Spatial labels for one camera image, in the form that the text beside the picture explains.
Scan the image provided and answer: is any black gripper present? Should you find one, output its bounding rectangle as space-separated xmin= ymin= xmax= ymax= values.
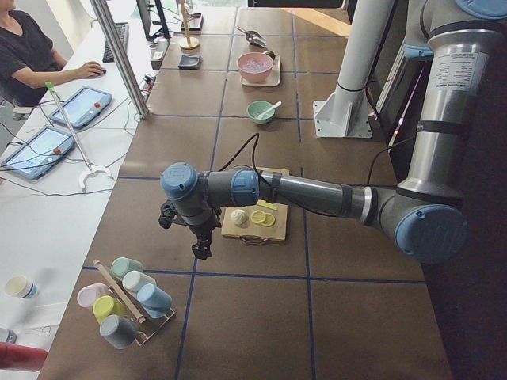
xmin=188 ymin=217 xmax=219 ymax=260

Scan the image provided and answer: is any white plastic spoon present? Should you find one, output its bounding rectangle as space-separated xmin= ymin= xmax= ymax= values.
xmin=256 ymin=101 xmax=282 ymax=120

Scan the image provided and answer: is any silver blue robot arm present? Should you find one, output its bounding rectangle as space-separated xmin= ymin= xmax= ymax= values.
xmin=158 ymin=1 xmax=506 ymax=264

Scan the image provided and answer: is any mint green bowl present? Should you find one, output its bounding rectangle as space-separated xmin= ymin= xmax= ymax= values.
xmin=246 ymin=101 xmax=275 ymax=124

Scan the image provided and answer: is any pink bowl of ice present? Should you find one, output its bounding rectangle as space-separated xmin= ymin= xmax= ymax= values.
xmin=237 ymin=52 xmax=274 ymax=83

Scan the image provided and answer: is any steel ice scoop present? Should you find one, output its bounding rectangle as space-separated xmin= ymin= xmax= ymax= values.
xmin=235 ymin=25 xmax=267 ymax=48

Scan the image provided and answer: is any bamboo cutting board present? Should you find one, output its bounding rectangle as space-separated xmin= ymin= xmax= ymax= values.
xmin=220 ymin=167 xmax=291 ymax=242

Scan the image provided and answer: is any lemon slice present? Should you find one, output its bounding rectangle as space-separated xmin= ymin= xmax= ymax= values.
xmin=261 ymin=212 xmax=276 ymax=227
xmin=250 ymin=210 xmax=266 ymax=224

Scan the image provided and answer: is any blue cup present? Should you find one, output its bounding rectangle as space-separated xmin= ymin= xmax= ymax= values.
xmin=136 ymin=283 xmax=173 ymax=318

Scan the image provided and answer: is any yellow plastic knife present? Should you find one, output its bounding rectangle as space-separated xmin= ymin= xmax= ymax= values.
xmin=257 ymin=200 xmax=278 ymax=211

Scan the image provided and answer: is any white cup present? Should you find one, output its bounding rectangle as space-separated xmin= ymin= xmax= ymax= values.
xmin=122 ymin=270 xmax=157 ymax=294

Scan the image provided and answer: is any mint cup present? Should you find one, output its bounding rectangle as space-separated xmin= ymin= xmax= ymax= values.
xmin=110 ymin=256 xmax=144 ymax=280

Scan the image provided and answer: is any yellow cup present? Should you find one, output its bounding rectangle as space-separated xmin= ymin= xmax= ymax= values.
xmin=92 ymin=295 xmax=127 ymax=324

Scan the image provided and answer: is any grey cup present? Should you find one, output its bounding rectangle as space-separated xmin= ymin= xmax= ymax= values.
xmin=99 ymin=314 xmax=138 ymax=349

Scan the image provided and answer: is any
+ + + +
** EXERCISE AIM **
Set every entry down again word for word, but not the pictures.

** EXERCISE SOLUTION **
Spatial labels for one camera image, in the form that the text beside the picture explains.
Scan the image provided and answer: is any black gripper present? Should you find one, output its bounding rectangle as space-separated xmin= ymin= xmax= ymax= values.
xmin=188 ymin=217 xmax=219 ymax=260

Scan the image provided and answer: is any white plastic spoon present? Should you find one, output its bounding rectangle as space-separated xmin= ymin= xmax= ymax= values.
xmin=256 ymin=101 xmax=282 ymax=120

Scan the image provided and answer: is any silver blue robot arm present? Should you find one, output its bounding rectangle as space-separated xmin= ymin= xmax= ymax= values.
xmin=158 ymin=1 xmax=506 ymax=264

Scan the image provided and answer: is any mint green bowl present? Should you find one, output its bounding rectangle as space-separated xmin= ymin= xmax= ymax= values.
xmin=246 ymin=101 xmax=275 ymax=124

Scan the image provided and answer: is any pink bowl of ice present? Should you find one, output its bounding rectangle as space-separated xmin= ymin= xmax= ymax= values.
xmin=237 ymin=52 xmax=274 ymax=83

Scan the image provided and answer: is any steel ice scoop present? Should you find one, output its bounding rectangle as space-separated xmin= ymin= xmax= ymax= values.
xmin=235 ymin=25 xmax=267 ymax=48

Scan the image provided and answer: is any bamboo cutting board present? Should you find one, output its bounding rectangle as space-separated xmin= ymin= xmax= ymax= values.
xmin=220 ymin=167 xmax=291 ymax=242

Scan the image provided and answer: is any lemon slice present? Should you find one, output its bounding rectangle as space-separated xmin= ymin= xmax= ymax= values.
xmin=261 ymin=212 xmax=276 ymax=227
xmin=250 ymin=210 xmax=266 ymax=224

Scan the image provided and answer: is any blue cup present? Should you find one, output its bounding rectangle as space-separated xmin= ymin= xmax= ymax= values.
xmin=136 ymin=283 xmax=173 ymax=318

Scan the image provided and answer: is any yellow plastic knife present? Should you find one, output its bounding rectangle as space-separated xmin= ymin= xmax= ymax= values.
xmin=257 ymin=200 xmax=278 ymax=211

Scan the image provided and answer: is any white cup present? Should you find one, output its bounding rectangle as space-separated xmin= ymin= xmax= ymax= values.
xmin=122 ymin=270 xmax=157 ymax=294

Scan the image provided and answer: is any mint cup present? Should you find one, output its bounding rectangle as space-separated xmin= ymin= xmax= ymax= values.
xmin=110 ymin=256 xmax=144 ymax=280

Scan the image provided and answer: is any yellow cup present? Should you find one, output its bounding rectangle as space-separated xmin= ymin= xmax= ymax= values.
xmin=92 ymin=295 xmax=127 ymax=324

Scan the image provided and answer: is any grey cup present? Should you find one, output its bounding rectangle as space-separated xmin= ymin= xmax= ymax= values.
xmin=99 ymin=314 xmax=138 ymax=349

Scan the image provided and answer: is any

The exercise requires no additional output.